# Prompt:
Beginning with the line that contains "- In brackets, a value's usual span", copy each subsequent line of the data below through the last one, including both ends but not the pictures.

────────────────

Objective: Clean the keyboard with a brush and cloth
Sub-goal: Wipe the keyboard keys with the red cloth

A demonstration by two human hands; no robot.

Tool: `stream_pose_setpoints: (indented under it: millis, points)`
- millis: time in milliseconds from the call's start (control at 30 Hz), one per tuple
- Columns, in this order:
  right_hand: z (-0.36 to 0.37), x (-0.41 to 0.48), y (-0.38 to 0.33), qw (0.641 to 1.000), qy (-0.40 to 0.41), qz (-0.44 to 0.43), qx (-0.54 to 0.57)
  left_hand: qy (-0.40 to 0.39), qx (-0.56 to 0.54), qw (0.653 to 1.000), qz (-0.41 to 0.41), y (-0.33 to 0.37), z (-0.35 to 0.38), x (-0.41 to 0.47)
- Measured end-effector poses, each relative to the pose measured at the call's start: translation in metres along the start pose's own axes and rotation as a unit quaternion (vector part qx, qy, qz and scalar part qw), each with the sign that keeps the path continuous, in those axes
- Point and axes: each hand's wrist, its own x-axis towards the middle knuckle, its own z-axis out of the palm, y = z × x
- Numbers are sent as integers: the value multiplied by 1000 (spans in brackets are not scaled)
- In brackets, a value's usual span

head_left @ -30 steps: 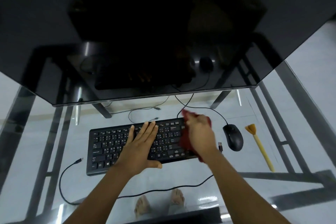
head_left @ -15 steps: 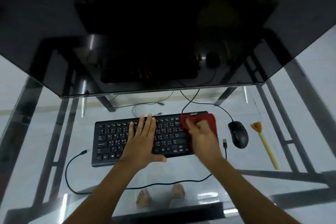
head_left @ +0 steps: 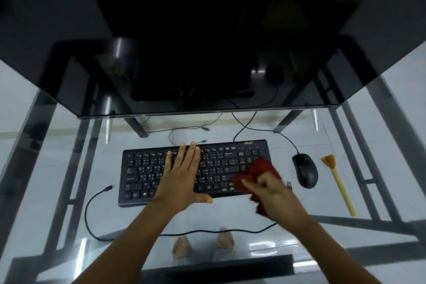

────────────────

# Task solution:
- In brackets, a value's usual span

head_left @ -30 steps: 
head_left @ -15 steps: 
head_left @ +0 steps: 

This response is done.